O planejamento de matemática feito para essas classes se constituiu numa seqüência de atividades que teve como ponto principal “A Amarelinha”. O tema foi escolhido por nós com os objetivos de resgatar uma brincadeira prazerosa para as crianças e, ao mesmo tempo, trabalhar com a seqüência numérica. A seqüência envolveu diversas atividades: a
brincadeira no pátio utilizando várias amarelinhas que estavam riscadas no chão, momentos de conversa sobre as experiências das crianças nessa brincadeira e momentos coletivos e individuais de montagem da amarelinha, nos quais a série numérica era sempre enfatizada. A finalização seria a montagem individual de uma “Amarelinha”, pelas crianças, em papel pardo, para ser levada para casa. Tínhamos cinco salas de Inf. II (4 anos) nesse processo de trabalho, e não foi difícil registrar os diversos momentos de desenvolvimento das atividades já citadas nas diferentes turmas.

Primeiras descobertas, quase sem querer

O primeiro registro foi feito pela própria professora de uma das classes, com o objetivo de discutir a atividade na reunião de pais, sem imaginar que rico material teríamos para discutir depois. Uma das dificuldades que tivemos era o fato de a professora estar por trás da câmera, o que impedia uma observação mais detalhada de sua atuação no processo.
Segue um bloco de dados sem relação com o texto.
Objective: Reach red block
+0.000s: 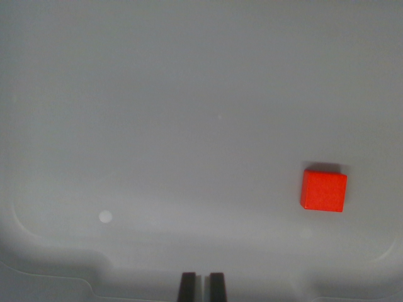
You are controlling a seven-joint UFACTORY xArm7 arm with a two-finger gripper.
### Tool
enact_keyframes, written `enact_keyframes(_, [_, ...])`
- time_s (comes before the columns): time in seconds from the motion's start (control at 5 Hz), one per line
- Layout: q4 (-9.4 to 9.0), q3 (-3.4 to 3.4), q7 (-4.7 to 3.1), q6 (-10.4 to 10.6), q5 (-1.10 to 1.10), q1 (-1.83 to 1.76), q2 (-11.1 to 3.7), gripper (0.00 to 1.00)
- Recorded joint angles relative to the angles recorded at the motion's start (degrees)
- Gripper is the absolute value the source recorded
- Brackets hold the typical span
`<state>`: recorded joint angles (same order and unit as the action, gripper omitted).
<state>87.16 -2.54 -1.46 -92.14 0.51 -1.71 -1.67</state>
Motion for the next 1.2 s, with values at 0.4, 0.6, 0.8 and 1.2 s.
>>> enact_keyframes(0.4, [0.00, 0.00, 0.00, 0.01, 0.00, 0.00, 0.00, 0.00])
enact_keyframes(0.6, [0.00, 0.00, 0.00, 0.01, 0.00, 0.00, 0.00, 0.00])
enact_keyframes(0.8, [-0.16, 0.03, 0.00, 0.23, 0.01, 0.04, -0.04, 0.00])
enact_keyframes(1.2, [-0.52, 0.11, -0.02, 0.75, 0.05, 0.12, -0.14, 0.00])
Nesse registro vemos as crianças no chão, cada uma com a sua amarelinha montada no papel pardo e a representação dos quadradinhos feita com folhas de sulfite. Gostaria de deixar claro que cada criança colou a folha de sulfite no papel pardo tendo como parâmetro as suas vivências com a amarelinha. Assim, havia diversos tipos de representação:

Amarelinha com papel sulfite

As crianças fazem a distribuição das folhas de sulfite, representando a “amarelinha”

Por meio das cenas filmadas, observamos a professora escrevendo os números solicitados pelas crianças, entregando-lhes o sulfite e em seguida as crianças colocando o número na amarelinha. O papel da professora nessa atividade foi o de fornecer os números e manter-se como uma observadora da ação das crianças, que utilizavam, como recurso para trabalhar, o conhecimento que possuíam. Um exemplo interessante registrado no vídeo confirma essa situação: como a professora só fornecia o número que era solicitado pela criança, uma
amarelinha ficou só com os números 1 e 2:

As crianças numeram as

As crianças numeram as “casas”

Ao analisarmos a situação, ficou claro que o objetivo da professora – que era o de levar as crianças a usar a série numérica em ordem – não se concretizou. Nesse caso, provavelmente a criança realizou uma correspondência com o número de casas, ou seja, 1 casa é 1, 2 casas é 2!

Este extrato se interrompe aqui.